-- Exercise --
Find the lines below that contain the string "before". Copy each one.

-- Information shown --
·····

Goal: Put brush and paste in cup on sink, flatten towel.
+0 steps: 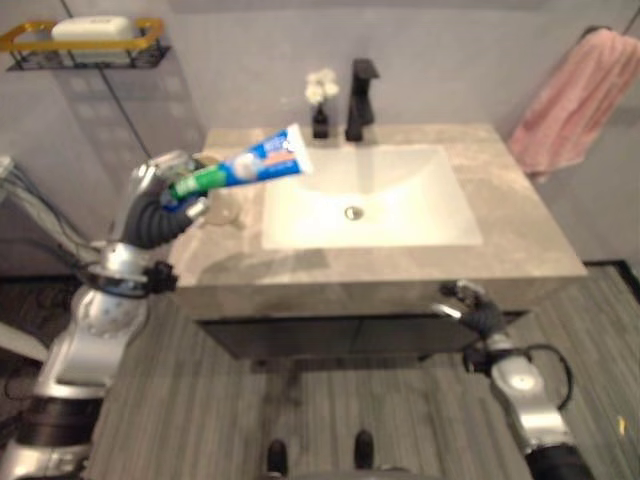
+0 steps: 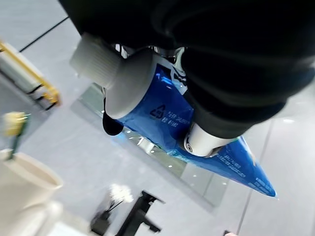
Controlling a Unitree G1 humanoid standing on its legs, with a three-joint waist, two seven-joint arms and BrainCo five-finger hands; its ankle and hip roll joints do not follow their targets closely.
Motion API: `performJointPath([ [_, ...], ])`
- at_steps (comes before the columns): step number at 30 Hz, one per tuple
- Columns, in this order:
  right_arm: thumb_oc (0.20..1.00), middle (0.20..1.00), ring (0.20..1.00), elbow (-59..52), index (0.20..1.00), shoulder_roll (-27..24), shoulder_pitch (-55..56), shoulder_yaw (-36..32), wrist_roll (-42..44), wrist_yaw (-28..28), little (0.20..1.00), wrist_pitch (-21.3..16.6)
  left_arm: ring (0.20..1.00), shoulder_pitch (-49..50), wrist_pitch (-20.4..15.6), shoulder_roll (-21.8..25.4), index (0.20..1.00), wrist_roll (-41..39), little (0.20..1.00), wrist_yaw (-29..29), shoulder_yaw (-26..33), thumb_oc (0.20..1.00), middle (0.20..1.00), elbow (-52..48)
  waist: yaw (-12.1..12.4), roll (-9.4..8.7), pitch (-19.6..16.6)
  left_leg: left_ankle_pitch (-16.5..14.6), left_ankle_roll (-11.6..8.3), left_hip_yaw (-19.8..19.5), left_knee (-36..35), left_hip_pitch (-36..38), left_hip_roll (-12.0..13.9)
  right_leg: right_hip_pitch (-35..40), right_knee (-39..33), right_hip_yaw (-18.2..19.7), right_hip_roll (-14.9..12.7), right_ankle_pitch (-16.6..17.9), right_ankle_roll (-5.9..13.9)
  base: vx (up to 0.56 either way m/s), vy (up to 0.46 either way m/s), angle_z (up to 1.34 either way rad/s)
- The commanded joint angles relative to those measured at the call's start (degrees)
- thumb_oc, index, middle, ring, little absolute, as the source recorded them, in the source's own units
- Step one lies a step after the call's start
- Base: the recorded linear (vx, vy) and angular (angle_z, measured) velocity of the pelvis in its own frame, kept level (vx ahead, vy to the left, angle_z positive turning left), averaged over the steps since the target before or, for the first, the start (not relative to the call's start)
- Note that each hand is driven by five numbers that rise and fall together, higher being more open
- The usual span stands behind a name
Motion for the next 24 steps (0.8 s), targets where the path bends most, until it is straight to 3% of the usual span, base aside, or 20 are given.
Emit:
performJointPath([
  [1, 1.0, 1.0, 1.0, -10.76, 1.0, 2.32, -18.91, 1.18, 8.63, 1.4, 1.0, -11.53, 0.2, -7.53, -2.83, 1.97, 0.2, -3.23, 0.2, 2.88, -1.67, 0.2, 0.2, -1.52, 1.64, -0.69, -4.05, -5.99, 1.78, -3.78, 0.93, 1.6, 0.63, 4.57, 0.31, -3.6, -3.97, -6.84, 4.14, 0.0, 0.0, 0.0],
  [6, 1.0, 1.0, 1.0, -11.43, 1.0, 7.39, -29.16, 8.52, 17.8, 2.79, 1.0, -11.26, 0.2, -10.77, -2.69, 1.31, 0.2, -5.44, 0.2, 2.34, -4.58, 0.2, 0.2, -3.61, 3.64, -1.04, -4.52, -5.77, 1.85, -4.61, 0.93, 1.78, 0.4, 5.38, 0.31, -4.56, -4.21, -6.91, 3.82, 0.0, 0.003, 0.03],
  [10, 1.0, 1.0, 1.0, -14.42, 1.0, 7.07, -32.87, 10.29, 18.07, 2.73, 1.0, -10.84, 0.2, -10.67, -2.92, 1.73, 0.2, -7.03, 0.2, 2.28, -4.22, 0.2, 0.2, -5.0, 4.34, -1.4, -4.5, -5.65, 1.81, -4.8, 0.93, 1.77, 0.34, 5.47, 0.31, -4.65, -4.16, -6.86, 3.73, 0.01, 0.005, 0.21],
  [13, 1.0, 1.0, 1.0, -21.01, 1.0, 0.0, -34.84, 10.36, 12.99, 3.46, 1.0, -7.92, 0.2, -8.87, -2.19, 3.78, 0.2, -7.72, 0.2, 1.52, -1.42, 0.2, 0.2, -6.19, 4.17, -2.28, -4.56, -5.54, 1.65, -4.78, 0.93, 1.72, 0.34, 5.59, 0.31, -4.84, -4.08, -6.81, 3.75, 0.02, 0.011, 0.24],
  [15, 1.0, 1.0, 1.0, -22.11, 1.0, -0.69, -35.18, 10.45, 14.49, 3.75, 1.0, -7.39, 0.2, -8.53, -2.11, 3.72, 0.2, -8.12, 0.2, 1.13, -1.09, 0.2, 0.2, -6.76, 4.07, -2.45, -4.53, -5.6, 1.61, -4.89, 0.93, 1.67, 0.31, 5.71, 0.31, -4.99, -4.11, -6.85, 3.81, 0.0, 0.004, 0.08],
  [20, 1.0, 1.0, 1.0, -18.0, 1.0, 3.0, -37.04, 12.08, 17.95, 1.94, 1.0, -7.55, 0.2, -6.93, -1.56, 2.21, 0.2, -9.42, 0.2, 0.84, -0.88, 0.2, 0.2, -8.46, 4.55, -3.02, -4.29, -5.87, 1.98, -5.48, 0.93, 1.83, -0.08, 6.49, 0.31, -5.86, -4.5, -6.88, 3.83, 0.01, 0.036, -0.05],
  [21, 1.0, 1.0, 1.0, -15.99, 1.0, 6.0, -36.61, 14.31, 25.05, 3.14, 1.0, -7.34, 0.2, -8.0, -1.33, 1.84, 0.2, -9.65, 0.2, 1.19, -2.23, 0.2, 0.2, -8.01, 5.0, -3.28, -4.22, -5.88, 2.13, -5.68, 0.93, 1.86, -0.33, 6.74, 0.31, -6.18, -4.68, -6.96, 3.85, 0.01, 0.029, 0.08],
  [24, 1.0, 1.0, 1.0, -16.08, 1.0, 6.52, -36.67, 14.84, 26.38, 3.39, 1.0, -7.1, 0.2, -9.1, -1.12, 2.08, 0.2, -9.37, 0.2, 1.85, -2.91, 0.2, 0.2, -7.47, 5.14, -3.55, -4.19, -5.89, 2.22, -5.81, 0.93, 1.81, -0.53, 6.92, 0.31, -6.51, -4.84, -6.96, 3.88, 0.01, 0.033, 0.11],
])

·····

-- Task answer --
- at_steps (comes before the columns): step number at 30 Hz, one per tuple
- Base: the recorded linear (vx, vy) and angular (angle_z, measured) velocity of the pelvis in its own frame, kept level (vx ahead, vy to the left, angle_z positive turning left), averaged over the steps since the target before or, for the first, the start (not relative to the call's start)

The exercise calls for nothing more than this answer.